Yes, a big however! should we, as a consequence
a) give up SEO as a science and pray Larry and Sergey will stick to their high moral approach as long as possible, or
b) expect and prepare for the times when monopolist power'll corrupt them
I also like your idea of a sort of logarithmic scale of relevance of factors as an elaboration of the list calum had compiled last year in that thread cited by robert charlton, but:
None of us can really judge about the impact of page-rank because none of us has access to that data. Googles founders have proven that mathematical abstractions over the internet-link-structure bear unexpected means of informational power and mark a qualitative step in internet-development. But the physical power you need to even mirror that data is immense, put aside bandwidth, crawling and calculation.
The very personal conclusion I draw from cimls initial question is that i have become aware of how few things i really do know about pagerank. I read about the formula, I even understood it roughly, I might even simulate it by a self-written algo, but thats all. And i have become aware of how important this not-knowing is.
Without discounting the intelligent discussion here presumed to be based on experience with real sites in competitive industries, how else can one explain low-PR sites which consistently outperform higher PR sites across search phrases/keyword sets? (say, over 8 months + so far in my experience).

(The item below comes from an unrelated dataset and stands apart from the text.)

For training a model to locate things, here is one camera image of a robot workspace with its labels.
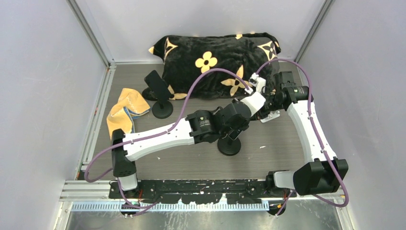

Few inbound links, tPR 3 or less in site, and dozens of top 5 positions for dozens of popular search phrases/kw. PR appears relatively irrelevant for these sites (I have a half dozen of them). Sure there are strategic factors in play, unmentioned here, but none of those commonly cited for earning PR. In one case I compete with a tPR7 site optimized for specific terms, with tons of backlinks. I estimate I have beaten her to #1 half the time over the past year.
Interesting thread based on ciml's initial post, but has it devolved into a debate of the same old PR factors and their likely influences? I agree PR *can* be irrelevant. I can't accept otherwise given my direct experience.
It is possible to isolate variables in a complex system. However, when doing so it is important to take into account that a discovered relationship under one set of conditions might not apply under another set of conditions.
So, while I stick to my statement that PageRank is not an important direct ranking factor in Google, it can be a very powerful tool for understanding aspects how Google works.
Note: As in the first post in this thread, I'm using the word "important" as definted in Cambridge/American Heritage/etc.